Health Information and other Sensitive Information
The ADRI shall ensure that all research projects it is involved with, including joint projects and contributions to external projects comply with the requirements of the Australian Privacy Principles as they apply to sensitive information and are consistent with any guidelines issued from time to time by the Office of the Australian Information Commissioner [and NHMRC or other research bodies] in respect to the collection, storage and use of health information.
The ADRI will not collect sensitive information about health, racial or ethnic origin, political opinions or membership, religious or philosophical beliefs, trade association or union membership, sexual preferences or criminal record except with express consent and where this information is relevant to the work of the ADRI.
Disclosure to Third Parties
The ADRI will not provide any personal information to any other individuals or organisations without prior consent except where required by law to do so or where that information is provided on a confidential basis to contractors who provide services, for example database management, printing and mailing to the ADRI.
In such cases the ADRI must conduct an appropriate due diligence process before entering into an agreement with any such service providers to ensure that they operate in a manner consistent with the Australian Privacy Principals and this policy so that the personal information held by the ADRI is not used in a manner inconsistent with the Australian Privacy Principles.
Third Party Fundraising
Where third party persons or organisations raise funds for or on behalf of the ADRI or ADRF , the ADRI must use all reasonable measures to ensure that all personal information collected in connection with such fundraising activities is dealt with in accordance with the Australian Privacy Principles. This includes conducting due diligence on any professional fundraising organisation before entering into any association with it.
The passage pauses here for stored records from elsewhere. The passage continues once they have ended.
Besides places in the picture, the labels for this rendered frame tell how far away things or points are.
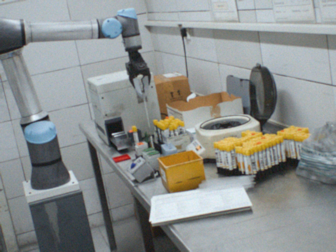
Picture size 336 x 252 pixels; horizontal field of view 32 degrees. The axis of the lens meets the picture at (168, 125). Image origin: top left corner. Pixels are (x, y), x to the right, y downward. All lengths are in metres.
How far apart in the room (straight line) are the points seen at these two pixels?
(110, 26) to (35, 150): 0.54
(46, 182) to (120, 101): 0.68
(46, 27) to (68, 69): 1.83
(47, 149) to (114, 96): 0.62
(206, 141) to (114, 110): 0.66
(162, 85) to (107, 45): 0.97
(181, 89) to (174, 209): 1.46
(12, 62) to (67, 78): 1.72
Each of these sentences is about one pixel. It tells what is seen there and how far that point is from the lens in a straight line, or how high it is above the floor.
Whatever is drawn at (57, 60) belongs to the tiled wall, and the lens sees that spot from 4.02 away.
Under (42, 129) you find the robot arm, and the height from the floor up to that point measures 1.12.
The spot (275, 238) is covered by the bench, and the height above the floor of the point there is 0.88.
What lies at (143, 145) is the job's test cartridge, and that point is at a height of 0.95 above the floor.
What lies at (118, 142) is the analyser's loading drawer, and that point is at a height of 0.93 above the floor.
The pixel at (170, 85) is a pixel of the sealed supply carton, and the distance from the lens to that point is 3.19.
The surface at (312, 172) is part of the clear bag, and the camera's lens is 1.95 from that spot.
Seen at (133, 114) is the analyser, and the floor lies 1.00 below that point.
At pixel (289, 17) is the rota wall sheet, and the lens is 2.23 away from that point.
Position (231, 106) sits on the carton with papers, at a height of 1.00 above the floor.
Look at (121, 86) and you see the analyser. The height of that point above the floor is 1.14.
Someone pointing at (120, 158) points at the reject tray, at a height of 0.88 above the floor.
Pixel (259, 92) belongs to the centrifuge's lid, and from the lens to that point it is 2.45.
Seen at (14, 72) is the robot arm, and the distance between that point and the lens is 2.34.
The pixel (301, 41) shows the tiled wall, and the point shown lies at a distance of 2.19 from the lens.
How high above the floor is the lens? 1.55
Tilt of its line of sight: 13 degrees down
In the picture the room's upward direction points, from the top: 10 degrees counter-clockwise
The ADRI must not recommend any person use any fundraising organisation (including fundraising websites operated by such organisations) where it has reasonable belief that the organisation does not operate in accordance with the Australian Privacy Principals.
Financial Transactions and Donation Processing
The ADRI must not engage any entity to provide services relating to the collection of donations or other funds unless it has a reasonable belief that such organisation operates in a manner consistent with the Australian Privacy Principals and that any personal information collected by such organisation will not be used in a manner inconsistent with those principles and this policy.